Pria ini selalu menatapnya dan tidak pernah berhenti bahkan jika pria ini kadang-kadang akan melihat keluar jendela mobil dia akan menatapnya kembali. Tapi kali ini, pria ini tidak tahu pikiran apa yang ada di otaknya yang mungkin setelah memikirkannya pria ini menatapnya semakin cerah dan panas yang membuatnya tidak bisa mengabaikannya yang menatapnya terlalu intens.

"Bisa ngak sih Lo jangan selalu natap gue!" Pada akhirnya Aleta tidak bisa menahannya lagi karena Aleta merasa risih, malu dan tidak bisa fokus saat mengemudi dan mulai membentaknya.

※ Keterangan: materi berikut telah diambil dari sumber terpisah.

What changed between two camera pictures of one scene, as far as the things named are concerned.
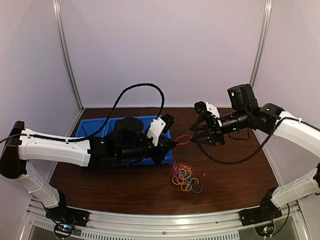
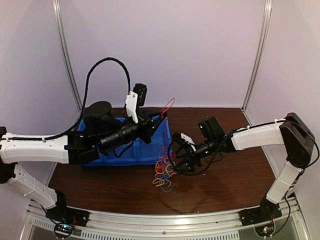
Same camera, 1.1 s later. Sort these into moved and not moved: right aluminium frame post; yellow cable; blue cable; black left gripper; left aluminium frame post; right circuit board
Moved: yellow cable; blue cable; black left gripper
Not moved: right aluminium frame post; left aluminium frame post; right circuit board
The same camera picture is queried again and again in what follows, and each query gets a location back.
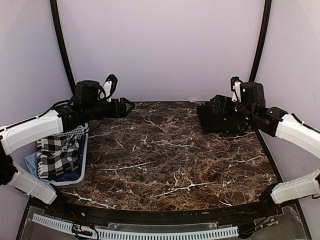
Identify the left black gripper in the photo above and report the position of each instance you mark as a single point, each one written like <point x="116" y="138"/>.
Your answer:
<point x="122" y="112"/>

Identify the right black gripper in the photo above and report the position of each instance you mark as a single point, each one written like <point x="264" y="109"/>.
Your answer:
<point x="225" y="111"/>

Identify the black white plaid shirt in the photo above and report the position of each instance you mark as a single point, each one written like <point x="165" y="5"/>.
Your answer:
<point x="56" y="155"/>

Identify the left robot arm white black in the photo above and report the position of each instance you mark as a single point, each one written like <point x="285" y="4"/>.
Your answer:
<point x="89" y="102"/>

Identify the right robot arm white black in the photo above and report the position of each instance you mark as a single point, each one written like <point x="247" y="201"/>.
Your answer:
<point x="247" y="108"/>

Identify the folded black shirt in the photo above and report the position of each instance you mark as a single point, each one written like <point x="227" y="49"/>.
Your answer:
<point x="217" y="123"/>

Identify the grey plastic laundry basket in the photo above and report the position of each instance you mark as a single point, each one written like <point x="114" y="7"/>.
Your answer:
<point x="78" y="132"/>

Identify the blue plaid shirt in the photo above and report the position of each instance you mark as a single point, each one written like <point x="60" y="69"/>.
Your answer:
<point x="75" y="174"/>

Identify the light blue shirt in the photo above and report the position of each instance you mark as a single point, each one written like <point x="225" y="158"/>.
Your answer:
<point x="32" y="164"/>

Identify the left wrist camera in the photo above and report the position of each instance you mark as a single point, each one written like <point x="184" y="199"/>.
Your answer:
<point x="109" y="86"/>

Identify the right black frame post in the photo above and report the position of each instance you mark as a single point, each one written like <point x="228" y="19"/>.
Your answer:
<point x="261" y="40"/>

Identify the black frame post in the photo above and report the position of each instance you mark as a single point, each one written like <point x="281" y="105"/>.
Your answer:
<point x="61" y="44"/>
<point x="261" y="40"/>

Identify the black front rail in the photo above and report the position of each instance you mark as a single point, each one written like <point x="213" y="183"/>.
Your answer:
<point x="78" y="208"/>

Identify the left black frame post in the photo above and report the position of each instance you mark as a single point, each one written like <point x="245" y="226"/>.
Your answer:
<point x="61" y="44"/>

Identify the grey slotted cable duct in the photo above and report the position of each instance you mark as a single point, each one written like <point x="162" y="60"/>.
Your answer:
<point x="68" y="227"/>

Elvano melebarkan matanya karena terkejut, bagaimana dia tidak terkejut karena selama ini Aleta selalu bisa menahan kesal dan amarahnya dan mentoleransi atas sikapnya dan bahkan mencoba melembutkan suaranya jika dia marah atas sikapnya yang kadang Elvano rasakan sendiri tidak masuk akal.

Mata biru langit Elvano mulai berkabut dan ujung matanya mulai memerah. Tapi Elvano hanya menatap  Aleta dengan erat dan tidak melepaskan pandangannya, sikapnya telah menunjukkan penolakan.

Aleta yang melihat mata pria ini mulai merah dan berkabut merasakan emosi akrab yang akan dia keluarkan, yaitu *kepala yang membesar karena marah tapi emosi tidak berdaya selalu menyerangnya.

*Kepala yang membesar artinya adalah sakit kepala yang parah melandanya.

(*Penulis : tentu saja kepala yang terasa berat dan terus berdenyut pusing.)

Aleta memalingkan kepalanya keluar tapi setelah dia melihat sampai di sekolah dia dengan tergesa-gesa memarkirkan mobilnya lalu berkata kepada Elvano yang masih menatapnya dengan ujung mata yang merah dan mata biru langit yang berkabut dengan jejak keluhan yang tidak bisa dia samarkan dimatanya.

Aleta menggerakkan tangannya tanpa jejak karena saat ini dia benar-benar ingin memukul kepala pria yang ada didepannya. Aleta mengambil napas dalam-dalam, mengeluarkan pria yang menyebalkan ini dari mobilnya lalu berkata perlahan dan lembut dengan gertakan gigi yang saling terkatup.

"Ayo! Pergi! Keluar!"

Setelah itu Aleta berlari dengan cepat sambil menuju kelasnya tanpa menunggu responnya dan meninggalkan Elvano yang menundukkan kepalanya dengan ekspresi tidak jelas.

Tidak nyaman....

Ingin....

Bersama....

Elvano yang telah menyesuaikan ekspresinya dia perlahan menuju ruang kepala sekolah untuk pemeriksaan murid pindahan baru.